Only the lines from the one that contains "arm in the format of this example?" through the final line of the entries should be repeated, exactly as written.

= Beginning of Section =

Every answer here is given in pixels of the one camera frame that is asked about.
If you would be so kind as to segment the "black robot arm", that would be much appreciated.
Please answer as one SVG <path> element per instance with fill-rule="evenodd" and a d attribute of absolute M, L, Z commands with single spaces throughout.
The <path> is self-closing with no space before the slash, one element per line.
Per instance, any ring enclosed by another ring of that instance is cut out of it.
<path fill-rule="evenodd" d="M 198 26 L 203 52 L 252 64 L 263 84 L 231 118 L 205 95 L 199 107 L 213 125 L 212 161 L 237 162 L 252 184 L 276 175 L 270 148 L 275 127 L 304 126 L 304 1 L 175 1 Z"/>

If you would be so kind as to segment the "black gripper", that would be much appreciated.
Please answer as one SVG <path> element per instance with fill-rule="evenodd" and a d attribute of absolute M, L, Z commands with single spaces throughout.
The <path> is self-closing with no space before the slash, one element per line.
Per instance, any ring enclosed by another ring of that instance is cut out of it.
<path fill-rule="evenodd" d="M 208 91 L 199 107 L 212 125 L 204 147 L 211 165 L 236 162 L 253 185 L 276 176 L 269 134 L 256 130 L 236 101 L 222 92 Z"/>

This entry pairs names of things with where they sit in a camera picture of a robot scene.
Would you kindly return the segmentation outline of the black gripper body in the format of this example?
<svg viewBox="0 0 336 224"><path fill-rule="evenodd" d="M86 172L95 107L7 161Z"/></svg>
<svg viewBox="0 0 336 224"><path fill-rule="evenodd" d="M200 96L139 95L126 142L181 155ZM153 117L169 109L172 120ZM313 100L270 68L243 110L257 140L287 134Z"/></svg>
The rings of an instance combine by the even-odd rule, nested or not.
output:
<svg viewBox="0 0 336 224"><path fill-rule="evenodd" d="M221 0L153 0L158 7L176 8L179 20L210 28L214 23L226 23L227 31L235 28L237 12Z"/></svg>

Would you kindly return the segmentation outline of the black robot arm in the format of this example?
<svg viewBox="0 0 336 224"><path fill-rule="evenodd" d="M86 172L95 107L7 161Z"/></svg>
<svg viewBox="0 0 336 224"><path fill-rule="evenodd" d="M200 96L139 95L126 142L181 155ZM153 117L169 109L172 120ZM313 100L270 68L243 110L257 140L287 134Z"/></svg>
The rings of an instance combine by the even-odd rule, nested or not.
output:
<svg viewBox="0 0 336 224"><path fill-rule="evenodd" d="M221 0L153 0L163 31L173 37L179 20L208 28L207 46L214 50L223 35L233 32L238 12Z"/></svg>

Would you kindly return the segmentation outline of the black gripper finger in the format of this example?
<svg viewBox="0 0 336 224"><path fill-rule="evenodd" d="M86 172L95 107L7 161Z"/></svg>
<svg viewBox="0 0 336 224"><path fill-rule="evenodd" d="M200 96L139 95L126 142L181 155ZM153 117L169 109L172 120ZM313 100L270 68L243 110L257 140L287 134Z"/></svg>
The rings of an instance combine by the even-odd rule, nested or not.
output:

= End of Section =

SOLVED EXERCISE ::
Would you kindly return the segmentation outline of the black robot arm in the format of this example?
<svg viewBox="0 0 336 224"><path fill-rule="evenodd" d="M86 172L95 107L7 161Z"/></svg>
<svg viewBox="0 0 336 224"><path fill-rule="evenodd" d="M200 96L139 95L126 142L181 155ZM153 117L169 109L172 120ZM313 100L270 68L243 110L257 140L287 134Z"/></svg>
The rings of an instance combine by the even-odd rule, nested or not.
output:
<svg viewBox="0 0 336 224"><path fill-rule="evenodd" d="M221 0L153 0L163 31L173 37L179 20L208 28L207 46L214 50L223 35L233 32L238 12Z"/></svg>

Would you kindly return the segmentation outline of the black gripper finger in the format of this example?
<svg viewBox="0 0 336 224"><path fill-rule="evenodd" d="M86 172L95 107L7 161Z"/></svg>
<svg viewBox="0 0 336 224"><path fill-rule="evenodd" d="M200 96L139 95L126 142L181 155ZM153 117L169 109L172 120ZM313 100L270 68L243 110L257 140L287 134Z"/></svg>
The rings of an instance combine by the even-odd rule, nested or not.
output:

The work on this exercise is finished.